With the Conservative party’s unexpected victory in the May general election, Prime Minister David Cameron has now managed to deliver on a promise made in his European Union (EU) speech of January 2013: an in-out referendum on Britain’s membership of the EU. In this article, Kai Oppermann and Paul Taggart argue that Cameron’s pledge originated in three interrelated developments: the policy of previous Labour governments; rifts within the Conservative party over Europe; and the rise of UKIP.
The UK referendum on EU membership may be many months away but with David Cameron laying out his stall with other European leaders, we should be clear that we are embarked on the journey and already some way down the track. It is easy to think of referendums as one-shot deals but in reality they are not. Rather, referendums are long-term games and in this case the game was started in 2013. And it’s easy to think of this as a European process, but whatever grand meals may be consumed in other European capitals, this is very much a result of domestic British politics. The EU referendum is largely down to domestic drivers and the result will likely be shaped as much by the party politics between and within UK parties as by European factors.

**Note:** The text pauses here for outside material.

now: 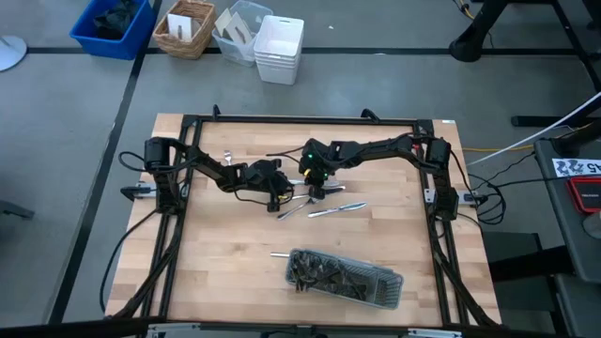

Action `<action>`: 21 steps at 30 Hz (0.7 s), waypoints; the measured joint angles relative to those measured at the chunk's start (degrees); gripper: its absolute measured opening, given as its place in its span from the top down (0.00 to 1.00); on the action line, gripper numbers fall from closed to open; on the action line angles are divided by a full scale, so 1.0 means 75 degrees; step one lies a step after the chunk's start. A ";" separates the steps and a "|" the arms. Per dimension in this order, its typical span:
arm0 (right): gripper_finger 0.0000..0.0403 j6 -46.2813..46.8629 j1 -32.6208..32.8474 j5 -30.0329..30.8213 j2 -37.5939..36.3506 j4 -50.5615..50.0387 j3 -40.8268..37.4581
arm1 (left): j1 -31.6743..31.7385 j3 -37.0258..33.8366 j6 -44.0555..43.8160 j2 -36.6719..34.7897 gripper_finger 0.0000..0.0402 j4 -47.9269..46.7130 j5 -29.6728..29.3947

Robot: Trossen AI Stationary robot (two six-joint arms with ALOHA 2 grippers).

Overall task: Sort silverware
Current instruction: Put the knife into the gray silverware rack

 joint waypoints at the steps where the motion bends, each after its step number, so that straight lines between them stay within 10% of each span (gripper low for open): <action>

It is useful to think about EU referendums in terms of a four-stage process that starts with the pledging of referendums. The UK has been at this point before and the commitment to an in-or-out referendum is not the first pledge we have had on European referendums, which were often as much about containing an issue or attempting to stem opposition in the domestic arena as they were about European decision-making. Second, we have the stage of the European negotiations. And although these look like grand international events, they are bargains struck with all participants, particularly Cameron playing with one eye squarely on domestic politics. Then there is the campaign and finally the result and its implications.
So how did we get here?
The key driver behind the upcoming referendum on the UK’s EU membership is domestic politics. When David Cameron made the commitment in January 2013 first to negotiate a ‘new settlement’ for Britain in the EU and then to put this settlement to a public vote by 2017, the main rationale was the short-term domestic expediency of such a move. This is the latest in a long line of domestically driven EU referendum pledges in British European policy. From Harold Wilson in 1975 opting for a referendum to quell internal disquiet in the Labour Party, to Tony Blair’s pledge on the single currency and the constitutional treaty as gambits to close down the European issue for an election but to encourage conflict within the Conservatives, EU referendum commitments have been driven largely by British politics. This is also the case for David Cameron’s pledge to hold a referendum, which originated in three interrelated developments.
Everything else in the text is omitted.